TensorFlow Lite for Microcontrollers on Arm(R) Ethos(TM)-U55, U65, and U85 NPUs

Browse source code on GitHub

Overview

A sample application that demonstrates how to run an inference using the TFLM framework and the Arm Ethos-U NPU.

The sample application runs a model that has been downloaded from the Arm model zoo. This model has then been optimized using the Vela compiler.

Vela takes a tflite file as input and produces another tflite file as output, where the operators supported by Arm Ethos-U NPU have been replaced by an Ethos-U custom operator. In an ideal case the complete network would be replaced by a single Ethos-U custom operator.

Generating Vela-compiled model

Follow the steps below to generate Vela-compiled model and test input/output data. Use keyword_spotting_cnn_small_int8 model in this sample:

Note

The default Vela-compiled model is to target Arm Ethos-U55 NPU and 128 MAC on MPS3 target.

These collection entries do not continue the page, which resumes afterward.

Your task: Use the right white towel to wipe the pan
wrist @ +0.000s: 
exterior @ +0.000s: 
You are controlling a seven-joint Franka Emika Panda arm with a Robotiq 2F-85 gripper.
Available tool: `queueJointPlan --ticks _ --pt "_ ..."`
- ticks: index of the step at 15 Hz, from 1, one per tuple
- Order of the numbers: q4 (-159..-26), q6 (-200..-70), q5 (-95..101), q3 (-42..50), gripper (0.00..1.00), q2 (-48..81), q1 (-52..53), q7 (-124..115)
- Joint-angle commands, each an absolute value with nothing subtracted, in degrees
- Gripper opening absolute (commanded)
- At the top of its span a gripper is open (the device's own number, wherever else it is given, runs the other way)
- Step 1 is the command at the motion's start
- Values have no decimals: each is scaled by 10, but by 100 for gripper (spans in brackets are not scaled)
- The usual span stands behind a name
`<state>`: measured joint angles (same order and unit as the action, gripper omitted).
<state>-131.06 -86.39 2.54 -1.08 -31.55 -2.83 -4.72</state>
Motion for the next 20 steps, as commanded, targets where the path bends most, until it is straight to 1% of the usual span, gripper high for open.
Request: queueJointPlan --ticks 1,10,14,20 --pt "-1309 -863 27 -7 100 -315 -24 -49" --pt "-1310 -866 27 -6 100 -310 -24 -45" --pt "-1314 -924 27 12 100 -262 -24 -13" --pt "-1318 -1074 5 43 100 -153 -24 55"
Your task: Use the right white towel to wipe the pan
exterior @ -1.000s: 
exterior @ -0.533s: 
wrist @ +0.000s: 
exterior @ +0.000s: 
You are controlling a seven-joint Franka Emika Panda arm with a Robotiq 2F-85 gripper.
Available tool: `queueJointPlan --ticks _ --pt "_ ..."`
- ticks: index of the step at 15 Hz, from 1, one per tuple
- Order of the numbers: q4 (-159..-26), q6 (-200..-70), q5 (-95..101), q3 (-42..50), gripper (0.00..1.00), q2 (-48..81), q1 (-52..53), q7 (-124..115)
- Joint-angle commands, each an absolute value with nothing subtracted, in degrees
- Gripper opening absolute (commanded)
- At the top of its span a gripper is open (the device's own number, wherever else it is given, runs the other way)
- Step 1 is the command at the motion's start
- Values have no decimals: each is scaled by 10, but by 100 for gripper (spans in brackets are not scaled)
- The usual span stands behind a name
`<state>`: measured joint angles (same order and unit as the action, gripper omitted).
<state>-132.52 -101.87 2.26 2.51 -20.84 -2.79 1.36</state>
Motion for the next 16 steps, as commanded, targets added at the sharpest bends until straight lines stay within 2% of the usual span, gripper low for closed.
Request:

Because one model can add up to hundreds of KB, don’t attempt to add more models into code base for other targets.

  1. Downloading the files below from keyword_spotting_cnn_small_int8:

    • cnn_s_quantized.tflite

    • testing_input/input/0.npy

    • testing_output/identity/0.npy

  2. Optimizing the model for Arm Ethos-U NPU using Vela

    Assuming target Arm Ethos-U55 NPU and 128 MAC:

    $ vela cnn_s_quantized.tflite \
    --output-dir . \
    --accelerator-config ethos-u55-128 \
    --system-config Ethos_U55_High_End_Embedded \
    --memory-mode Shared_Sram
    
  3. Removing unnecessary header

    testing_input/input/0.npy and testing_output/0.npy have 128-byte header. They must be removed for integration with this sample.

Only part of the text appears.